Take each line of the records below that contains the string "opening" and copy it.

[Records for processing — start]

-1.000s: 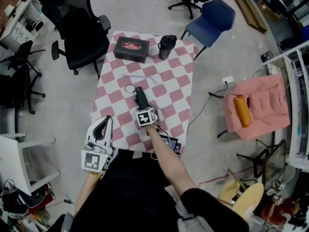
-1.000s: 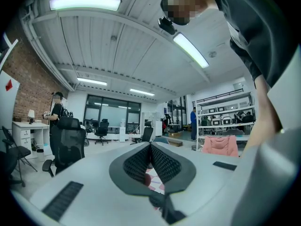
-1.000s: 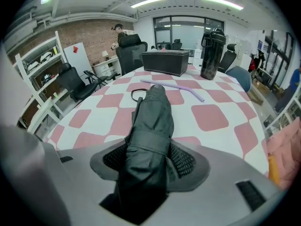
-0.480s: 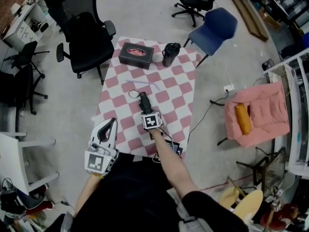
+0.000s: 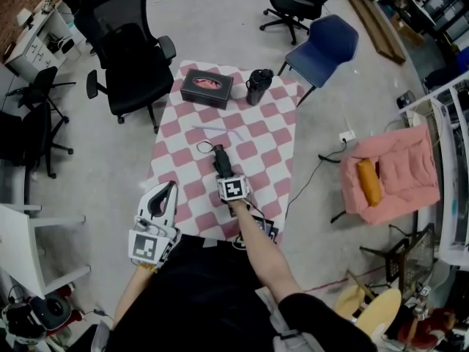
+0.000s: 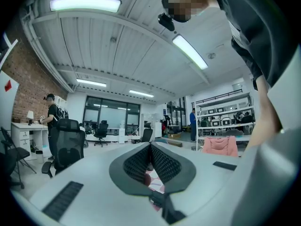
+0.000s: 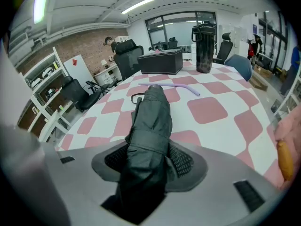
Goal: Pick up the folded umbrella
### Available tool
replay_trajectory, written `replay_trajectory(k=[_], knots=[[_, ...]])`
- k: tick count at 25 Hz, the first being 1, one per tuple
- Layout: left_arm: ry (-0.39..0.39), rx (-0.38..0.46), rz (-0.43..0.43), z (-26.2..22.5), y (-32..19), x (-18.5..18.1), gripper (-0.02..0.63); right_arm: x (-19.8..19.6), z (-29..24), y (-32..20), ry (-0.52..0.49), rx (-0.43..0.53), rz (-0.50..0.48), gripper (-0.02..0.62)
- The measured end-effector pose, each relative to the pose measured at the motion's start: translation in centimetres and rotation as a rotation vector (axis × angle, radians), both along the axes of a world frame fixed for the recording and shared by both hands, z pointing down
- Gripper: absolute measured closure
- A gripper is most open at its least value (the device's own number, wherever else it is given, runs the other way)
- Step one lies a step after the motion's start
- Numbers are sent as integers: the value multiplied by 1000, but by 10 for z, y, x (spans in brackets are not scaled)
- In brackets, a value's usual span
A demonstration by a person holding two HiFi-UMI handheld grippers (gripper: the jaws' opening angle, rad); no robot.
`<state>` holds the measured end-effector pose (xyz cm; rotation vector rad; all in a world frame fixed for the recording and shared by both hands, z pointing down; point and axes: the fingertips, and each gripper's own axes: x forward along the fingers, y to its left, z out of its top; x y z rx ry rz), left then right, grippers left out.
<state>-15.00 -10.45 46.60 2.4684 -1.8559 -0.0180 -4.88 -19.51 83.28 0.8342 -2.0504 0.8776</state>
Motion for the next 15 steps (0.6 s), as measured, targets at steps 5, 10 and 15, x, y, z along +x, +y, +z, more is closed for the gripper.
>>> replay_trajectory(k=[5,10,15], knots=[[-16,22,12,-3,-5,0,592,3,-7,-7,-17,17,22,370],[-17,12,18,-1,-9,2,592,9,-16,-17,-11,55,30,370],[-23,-2,21,1,-12,5,592,11,-28,-25,-12,91,41,370]])
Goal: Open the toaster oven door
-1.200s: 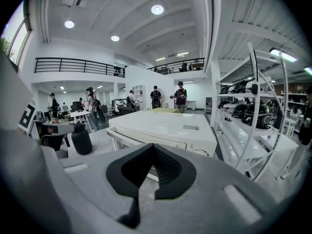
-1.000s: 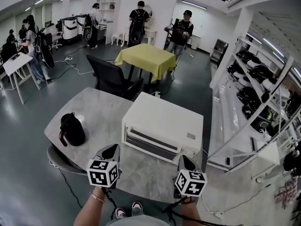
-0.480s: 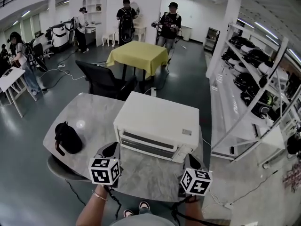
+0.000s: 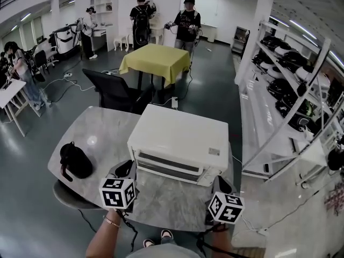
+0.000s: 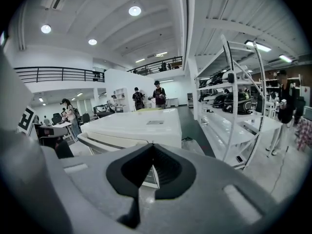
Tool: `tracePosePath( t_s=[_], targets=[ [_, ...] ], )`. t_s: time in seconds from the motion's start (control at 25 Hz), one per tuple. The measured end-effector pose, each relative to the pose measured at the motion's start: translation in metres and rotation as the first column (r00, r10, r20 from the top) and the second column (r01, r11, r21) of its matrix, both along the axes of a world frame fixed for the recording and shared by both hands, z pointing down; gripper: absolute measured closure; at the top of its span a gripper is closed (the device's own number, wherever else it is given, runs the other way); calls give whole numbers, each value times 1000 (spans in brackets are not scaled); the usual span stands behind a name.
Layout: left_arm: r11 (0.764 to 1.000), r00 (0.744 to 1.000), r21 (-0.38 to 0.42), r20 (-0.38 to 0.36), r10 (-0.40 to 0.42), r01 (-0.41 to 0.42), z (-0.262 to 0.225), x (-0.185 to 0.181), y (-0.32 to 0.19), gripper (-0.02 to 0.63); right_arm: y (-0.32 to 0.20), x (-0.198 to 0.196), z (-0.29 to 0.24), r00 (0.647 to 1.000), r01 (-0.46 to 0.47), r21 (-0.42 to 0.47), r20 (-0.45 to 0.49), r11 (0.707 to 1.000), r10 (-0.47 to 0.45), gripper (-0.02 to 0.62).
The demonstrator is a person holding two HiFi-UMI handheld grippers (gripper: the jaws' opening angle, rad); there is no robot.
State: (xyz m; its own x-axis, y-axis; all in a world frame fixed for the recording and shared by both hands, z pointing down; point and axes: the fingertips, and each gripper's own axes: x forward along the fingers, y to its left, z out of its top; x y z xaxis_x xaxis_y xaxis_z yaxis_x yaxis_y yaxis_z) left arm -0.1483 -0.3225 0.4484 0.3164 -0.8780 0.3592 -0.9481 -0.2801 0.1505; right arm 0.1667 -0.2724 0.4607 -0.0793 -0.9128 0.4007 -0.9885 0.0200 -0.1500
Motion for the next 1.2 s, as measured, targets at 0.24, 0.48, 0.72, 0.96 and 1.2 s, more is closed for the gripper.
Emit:
tracePosePath(
  t_s=[0.24,0.48,0.72,0.96,1.2],
  targets=[
    [1000,1000,-13,3,13,-13,4,-1,-12,506,-4,4,2,1000,-16,-10,-2,1000,16,591],
    [998,999,-52,20,34,-33,9,0,-28,472,-8,8,3,1000,-24,-17,-8,1000,24,590],
    [990,997,-126,38,63,-58,17,-1,-49,469,-10,12,5,999,-34,-25,-9,999,34,591],
    [980,993,-186,71,90,-75,25,0,-63,469,-11,22,12,998,-56,-39,-2,998,56,589],
    [970,992,-232,81,94,-73,32,4,-71,469,-16,28,12,998,-68,-42,0,997,68,591]
  ],
)
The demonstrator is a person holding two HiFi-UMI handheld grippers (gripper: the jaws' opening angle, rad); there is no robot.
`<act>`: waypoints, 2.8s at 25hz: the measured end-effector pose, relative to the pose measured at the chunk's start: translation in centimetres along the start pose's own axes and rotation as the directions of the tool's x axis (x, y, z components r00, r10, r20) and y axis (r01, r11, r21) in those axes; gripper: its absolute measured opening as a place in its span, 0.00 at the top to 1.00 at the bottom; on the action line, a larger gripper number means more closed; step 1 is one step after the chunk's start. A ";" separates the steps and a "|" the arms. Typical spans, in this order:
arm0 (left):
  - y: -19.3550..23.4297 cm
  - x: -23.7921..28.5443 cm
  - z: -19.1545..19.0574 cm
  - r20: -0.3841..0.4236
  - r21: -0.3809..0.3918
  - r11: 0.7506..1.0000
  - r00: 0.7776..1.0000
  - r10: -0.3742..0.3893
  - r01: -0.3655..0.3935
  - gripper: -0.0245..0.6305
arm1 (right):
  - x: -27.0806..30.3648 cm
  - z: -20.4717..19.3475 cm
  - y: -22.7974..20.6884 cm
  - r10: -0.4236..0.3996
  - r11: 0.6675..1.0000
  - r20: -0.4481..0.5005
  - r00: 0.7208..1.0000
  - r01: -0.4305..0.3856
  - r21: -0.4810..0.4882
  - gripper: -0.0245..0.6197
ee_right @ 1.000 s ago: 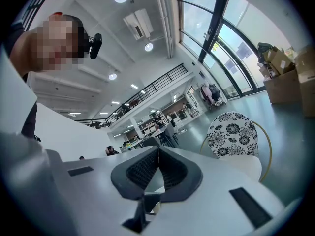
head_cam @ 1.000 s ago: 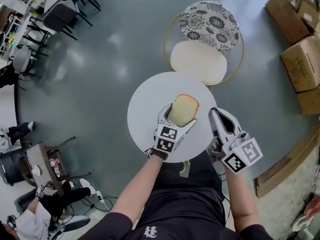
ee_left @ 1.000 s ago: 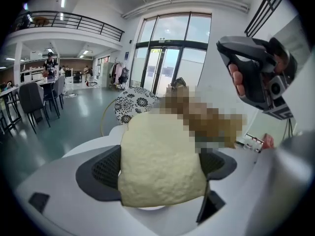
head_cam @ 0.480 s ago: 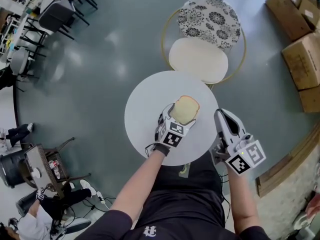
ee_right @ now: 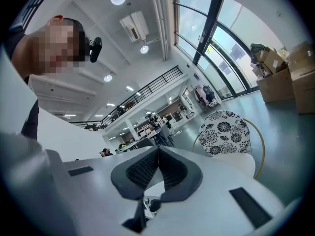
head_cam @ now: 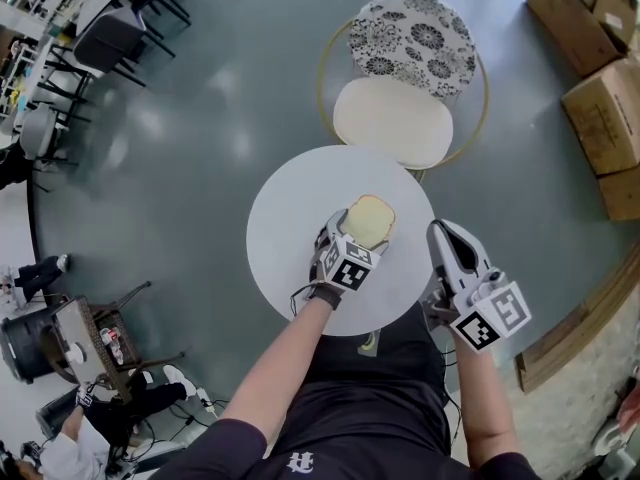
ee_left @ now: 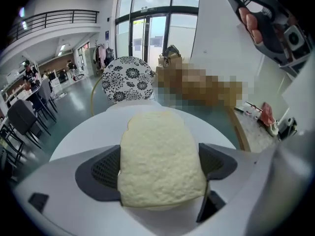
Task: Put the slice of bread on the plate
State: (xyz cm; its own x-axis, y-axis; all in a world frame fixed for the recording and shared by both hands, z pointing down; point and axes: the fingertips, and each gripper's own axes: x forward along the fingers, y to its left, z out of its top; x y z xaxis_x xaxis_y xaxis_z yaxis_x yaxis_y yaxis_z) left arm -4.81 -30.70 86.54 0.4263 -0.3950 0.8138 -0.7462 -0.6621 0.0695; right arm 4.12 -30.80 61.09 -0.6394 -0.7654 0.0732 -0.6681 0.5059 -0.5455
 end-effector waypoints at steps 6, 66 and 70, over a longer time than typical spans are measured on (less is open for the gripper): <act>0.4 0.6 -0.5 -0.025 0.019 0.999 0.999 0.030 -0.030 0.21 | -0.5 0.2 -0.1 -0.005 1.000 0.003 1.000 0.005 0.001 0.95; -3.5 -41.6 26.3 0.769 -0.126 0.991 0.627 0.128 -0.048 0.95 | 0.3 16.6 19.3 0.207 0.939 -0.064 0.976 -0.216 -0.266 0.95; -3.5 -42.5 27.1 0.786 -0.110 0.993 0.607 0.115 -0.045 0.95 | 0.5 17.2 19.7 0.201 0.937 -0.048 0.978 -0.206 -0.283 0.95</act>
State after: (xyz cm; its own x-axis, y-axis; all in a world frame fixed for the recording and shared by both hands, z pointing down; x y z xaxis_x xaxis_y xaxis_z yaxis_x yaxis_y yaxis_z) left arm -6.47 -28.87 36.02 0.5755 -0.8164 0.0487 -0.8163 -0.5697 0.0954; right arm -2.84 -28.11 35.98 -0.7781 -0.6281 0.0026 -0.6018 0.7443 -0.2894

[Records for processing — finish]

§ **Result for this exercise**:
A demonstration by a person holding two HiFi-UMI handheld grippers (gripper: the jaws' opening angle, rad); no robot.
The demonstrator is a person holding two HiFi-UMI handheld grippers (gripper: the jaws' opening angle, rad); there is no robot.
The demonstrator is a person holding two HiFi-UMI handheld grippers (gripper: the jaws' opening angle, rad); there is no robot.
`<act>`: waypoints, 2.8s at 25hz: the measured end-effector pose, relative to the pose measured at the chunk's start: translation in centimetres along the start pose's own axes and rotation as the directions of the tool's x axis (x, y, z components r00, r10, r20) and y axis (r01, r11, r21) in those axes; gripper: its absolute measured opening as a place in its span, 0.00 at the top to 1.00 at the bottom; on the action line, a larger gripper number means more closed; step 1 is one step after the chunk's start. A ";" separates the steps and a "|" the arms. Typical spans, in this order:

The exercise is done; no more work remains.